THE TASK: Would you repeat exactly the part of the listing below that runs from the line containing "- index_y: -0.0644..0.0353" down to the line containing "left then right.", inclusive, and nothing else?
Start of DATA PROVIDED
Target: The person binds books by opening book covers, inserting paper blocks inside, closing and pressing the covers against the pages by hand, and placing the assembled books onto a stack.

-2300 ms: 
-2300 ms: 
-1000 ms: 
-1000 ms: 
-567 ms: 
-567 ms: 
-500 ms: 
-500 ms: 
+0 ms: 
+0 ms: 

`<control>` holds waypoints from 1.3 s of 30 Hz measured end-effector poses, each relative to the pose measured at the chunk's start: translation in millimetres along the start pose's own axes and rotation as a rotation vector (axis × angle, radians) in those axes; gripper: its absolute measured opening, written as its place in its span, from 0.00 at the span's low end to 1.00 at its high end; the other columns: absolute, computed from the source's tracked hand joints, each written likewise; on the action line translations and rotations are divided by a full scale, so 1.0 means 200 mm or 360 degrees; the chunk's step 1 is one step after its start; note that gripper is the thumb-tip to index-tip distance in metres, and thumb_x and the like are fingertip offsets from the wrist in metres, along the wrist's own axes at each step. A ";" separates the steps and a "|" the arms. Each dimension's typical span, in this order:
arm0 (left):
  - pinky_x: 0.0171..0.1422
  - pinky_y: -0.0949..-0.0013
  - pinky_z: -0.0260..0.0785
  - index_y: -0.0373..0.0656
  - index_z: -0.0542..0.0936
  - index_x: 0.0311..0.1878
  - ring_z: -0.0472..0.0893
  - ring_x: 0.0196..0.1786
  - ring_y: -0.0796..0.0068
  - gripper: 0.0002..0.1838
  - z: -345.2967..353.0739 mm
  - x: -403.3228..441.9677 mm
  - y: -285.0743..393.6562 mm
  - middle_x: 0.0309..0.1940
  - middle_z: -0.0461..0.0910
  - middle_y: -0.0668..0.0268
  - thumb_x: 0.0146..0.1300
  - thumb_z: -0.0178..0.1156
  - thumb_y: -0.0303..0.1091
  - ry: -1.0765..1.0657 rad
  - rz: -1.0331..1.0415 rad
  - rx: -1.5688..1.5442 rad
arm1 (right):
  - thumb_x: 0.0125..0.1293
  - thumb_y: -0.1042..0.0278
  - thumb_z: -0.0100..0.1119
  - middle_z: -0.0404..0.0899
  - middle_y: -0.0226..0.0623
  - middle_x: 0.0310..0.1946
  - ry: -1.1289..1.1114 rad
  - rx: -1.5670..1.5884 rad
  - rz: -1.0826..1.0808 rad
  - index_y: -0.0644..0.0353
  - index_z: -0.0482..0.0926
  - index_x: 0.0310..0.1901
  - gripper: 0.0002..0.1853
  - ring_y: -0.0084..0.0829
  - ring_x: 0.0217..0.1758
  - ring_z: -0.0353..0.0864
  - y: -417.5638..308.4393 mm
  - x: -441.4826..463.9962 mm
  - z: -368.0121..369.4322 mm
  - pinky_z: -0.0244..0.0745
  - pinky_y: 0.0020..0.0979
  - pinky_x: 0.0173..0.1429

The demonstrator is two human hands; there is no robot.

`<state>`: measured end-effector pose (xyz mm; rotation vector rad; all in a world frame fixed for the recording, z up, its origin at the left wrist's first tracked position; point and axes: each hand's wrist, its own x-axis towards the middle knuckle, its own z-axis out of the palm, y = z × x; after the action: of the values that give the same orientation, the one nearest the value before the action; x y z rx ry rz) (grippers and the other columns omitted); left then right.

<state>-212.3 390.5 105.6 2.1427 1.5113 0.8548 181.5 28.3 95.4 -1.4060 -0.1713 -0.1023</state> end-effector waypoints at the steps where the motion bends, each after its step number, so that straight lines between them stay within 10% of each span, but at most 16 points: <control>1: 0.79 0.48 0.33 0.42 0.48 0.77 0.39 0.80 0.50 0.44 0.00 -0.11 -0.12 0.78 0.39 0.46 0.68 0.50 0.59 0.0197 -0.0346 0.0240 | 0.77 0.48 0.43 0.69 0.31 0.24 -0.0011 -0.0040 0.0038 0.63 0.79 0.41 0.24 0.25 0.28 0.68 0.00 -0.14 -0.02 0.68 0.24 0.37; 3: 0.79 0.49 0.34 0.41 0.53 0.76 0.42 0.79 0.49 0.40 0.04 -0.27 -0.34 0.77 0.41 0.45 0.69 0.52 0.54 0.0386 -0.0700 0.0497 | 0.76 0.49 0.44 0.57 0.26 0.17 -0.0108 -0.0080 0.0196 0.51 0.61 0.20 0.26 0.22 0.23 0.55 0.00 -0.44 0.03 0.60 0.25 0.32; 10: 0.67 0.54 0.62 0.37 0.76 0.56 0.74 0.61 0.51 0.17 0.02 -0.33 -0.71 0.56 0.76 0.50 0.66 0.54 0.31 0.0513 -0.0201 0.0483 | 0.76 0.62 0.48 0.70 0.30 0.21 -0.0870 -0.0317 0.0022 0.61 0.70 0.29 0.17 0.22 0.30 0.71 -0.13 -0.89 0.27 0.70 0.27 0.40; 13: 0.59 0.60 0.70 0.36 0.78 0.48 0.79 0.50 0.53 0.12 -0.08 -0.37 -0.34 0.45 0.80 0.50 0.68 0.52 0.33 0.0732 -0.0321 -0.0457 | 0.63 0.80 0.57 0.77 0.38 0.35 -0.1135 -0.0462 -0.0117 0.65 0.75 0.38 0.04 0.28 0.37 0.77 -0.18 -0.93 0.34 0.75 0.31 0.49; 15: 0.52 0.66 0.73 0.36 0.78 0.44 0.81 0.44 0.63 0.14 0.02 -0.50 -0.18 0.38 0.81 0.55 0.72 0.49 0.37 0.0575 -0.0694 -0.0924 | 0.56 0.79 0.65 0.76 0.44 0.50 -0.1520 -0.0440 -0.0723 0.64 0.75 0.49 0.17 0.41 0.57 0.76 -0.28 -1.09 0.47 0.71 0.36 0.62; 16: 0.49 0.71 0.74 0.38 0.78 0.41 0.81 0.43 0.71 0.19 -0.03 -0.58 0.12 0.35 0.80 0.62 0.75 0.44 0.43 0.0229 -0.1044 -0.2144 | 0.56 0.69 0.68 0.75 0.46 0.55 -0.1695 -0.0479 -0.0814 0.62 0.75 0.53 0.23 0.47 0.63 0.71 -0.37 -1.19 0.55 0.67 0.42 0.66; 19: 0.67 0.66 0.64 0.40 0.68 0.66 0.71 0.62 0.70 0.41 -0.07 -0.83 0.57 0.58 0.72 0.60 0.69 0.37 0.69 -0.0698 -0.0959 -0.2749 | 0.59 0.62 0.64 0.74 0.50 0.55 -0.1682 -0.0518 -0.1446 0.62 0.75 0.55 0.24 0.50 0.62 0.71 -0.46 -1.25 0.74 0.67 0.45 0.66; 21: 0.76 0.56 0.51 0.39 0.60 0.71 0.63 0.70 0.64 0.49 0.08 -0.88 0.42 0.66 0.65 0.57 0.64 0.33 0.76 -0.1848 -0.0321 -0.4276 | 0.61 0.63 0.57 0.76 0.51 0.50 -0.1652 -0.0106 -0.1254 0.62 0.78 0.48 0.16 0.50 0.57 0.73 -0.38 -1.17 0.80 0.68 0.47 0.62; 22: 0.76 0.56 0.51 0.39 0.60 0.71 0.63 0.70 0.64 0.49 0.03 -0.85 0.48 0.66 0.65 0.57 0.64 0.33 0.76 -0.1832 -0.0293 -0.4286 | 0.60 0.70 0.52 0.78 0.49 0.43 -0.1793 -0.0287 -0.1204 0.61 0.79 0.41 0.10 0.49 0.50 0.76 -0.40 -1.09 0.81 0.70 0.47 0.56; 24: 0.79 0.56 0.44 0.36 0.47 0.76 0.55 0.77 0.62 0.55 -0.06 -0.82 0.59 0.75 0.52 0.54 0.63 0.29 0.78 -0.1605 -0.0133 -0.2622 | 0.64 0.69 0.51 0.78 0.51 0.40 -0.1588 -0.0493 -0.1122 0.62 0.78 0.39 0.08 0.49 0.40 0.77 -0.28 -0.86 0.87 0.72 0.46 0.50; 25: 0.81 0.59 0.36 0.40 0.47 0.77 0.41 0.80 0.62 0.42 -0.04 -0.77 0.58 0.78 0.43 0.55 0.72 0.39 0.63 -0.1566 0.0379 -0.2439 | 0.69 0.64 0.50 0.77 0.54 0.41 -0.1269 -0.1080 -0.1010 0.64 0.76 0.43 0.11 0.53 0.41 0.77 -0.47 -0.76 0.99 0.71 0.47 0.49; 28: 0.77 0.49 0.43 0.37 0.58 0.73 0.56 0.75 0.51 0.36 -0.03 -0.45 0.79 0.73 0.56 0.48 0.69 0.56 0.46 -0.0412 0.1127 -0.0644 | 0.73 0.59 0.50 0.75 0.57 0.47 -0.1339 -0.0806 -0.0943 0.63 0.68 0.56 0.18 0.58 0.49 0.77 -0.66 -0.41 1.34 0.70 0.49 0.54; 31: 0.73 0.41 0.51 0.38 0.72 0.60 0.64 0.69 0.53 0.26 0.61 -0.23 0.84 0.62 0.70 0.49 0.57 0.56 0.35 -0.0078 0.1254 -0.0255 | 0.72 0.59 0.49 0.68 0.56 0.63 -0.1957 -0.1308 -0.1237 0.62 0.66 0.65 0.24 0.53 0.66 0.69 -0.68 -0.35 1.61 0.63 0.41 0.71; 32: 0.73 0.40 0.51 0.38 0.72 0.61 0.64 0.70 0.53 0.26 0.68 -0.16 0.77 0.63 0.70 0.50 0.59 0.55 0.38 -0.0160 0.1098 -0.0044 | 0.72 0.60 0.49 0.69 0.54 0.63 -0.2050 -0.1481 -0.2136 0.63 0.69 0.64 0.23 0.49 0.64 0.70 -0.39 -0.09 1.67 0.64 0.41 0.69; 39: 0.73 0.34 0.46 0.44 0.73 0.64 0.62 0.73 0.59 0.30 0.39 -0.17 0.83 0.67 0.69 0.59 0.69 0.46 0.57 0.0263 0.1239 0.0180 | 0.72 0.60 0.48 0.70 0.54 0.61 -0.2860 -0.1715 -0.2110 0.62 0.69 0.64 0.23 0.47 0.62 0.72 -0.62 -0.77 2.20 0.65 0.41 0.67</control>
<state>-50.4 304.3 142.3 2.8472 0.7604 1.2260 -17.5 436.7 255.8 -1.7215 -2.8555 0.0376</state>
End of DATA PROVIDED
TASK RESULT:
  - index_y: -0.0644..0.0353
  - index_z: -0.0482..0.0926
  - index_x: 0.0310..0.1901
  - gripper: 0.0002..0.1853
  - ring_y: -0.0084..0.0829
  - ring_x: 0.0217..0.1758
  - ring_z: -0.0353..0.0864
  - y: -417.5638..308.4393 mm
  - x: -441.4826..463.9962 mm
  - z: -368.0121..369.4322 mm
  - pinky_z: -0.0244..0.0745
  - pinky_y: 0.0020..0.0979
  - pinky_x: 0.0173..0.1429

The demonstrator is two human hands; there is no robot.

`<state>`: measured end-effector pose (xyz mm; rotation vector rad; all in a world frame fixed for the recording, z up, its origin at the left wrist's first tracked position; point and axes: each hand's wrist, its own x-axis towards the middle knuckle, its own z-axis out of the palm, y = z × x; after the action: of the values that give the same orientation, the one nearest the value before the action; x y z rx ry rz) (grippers and the other columns omitted); left then right.

With that, the answer is done.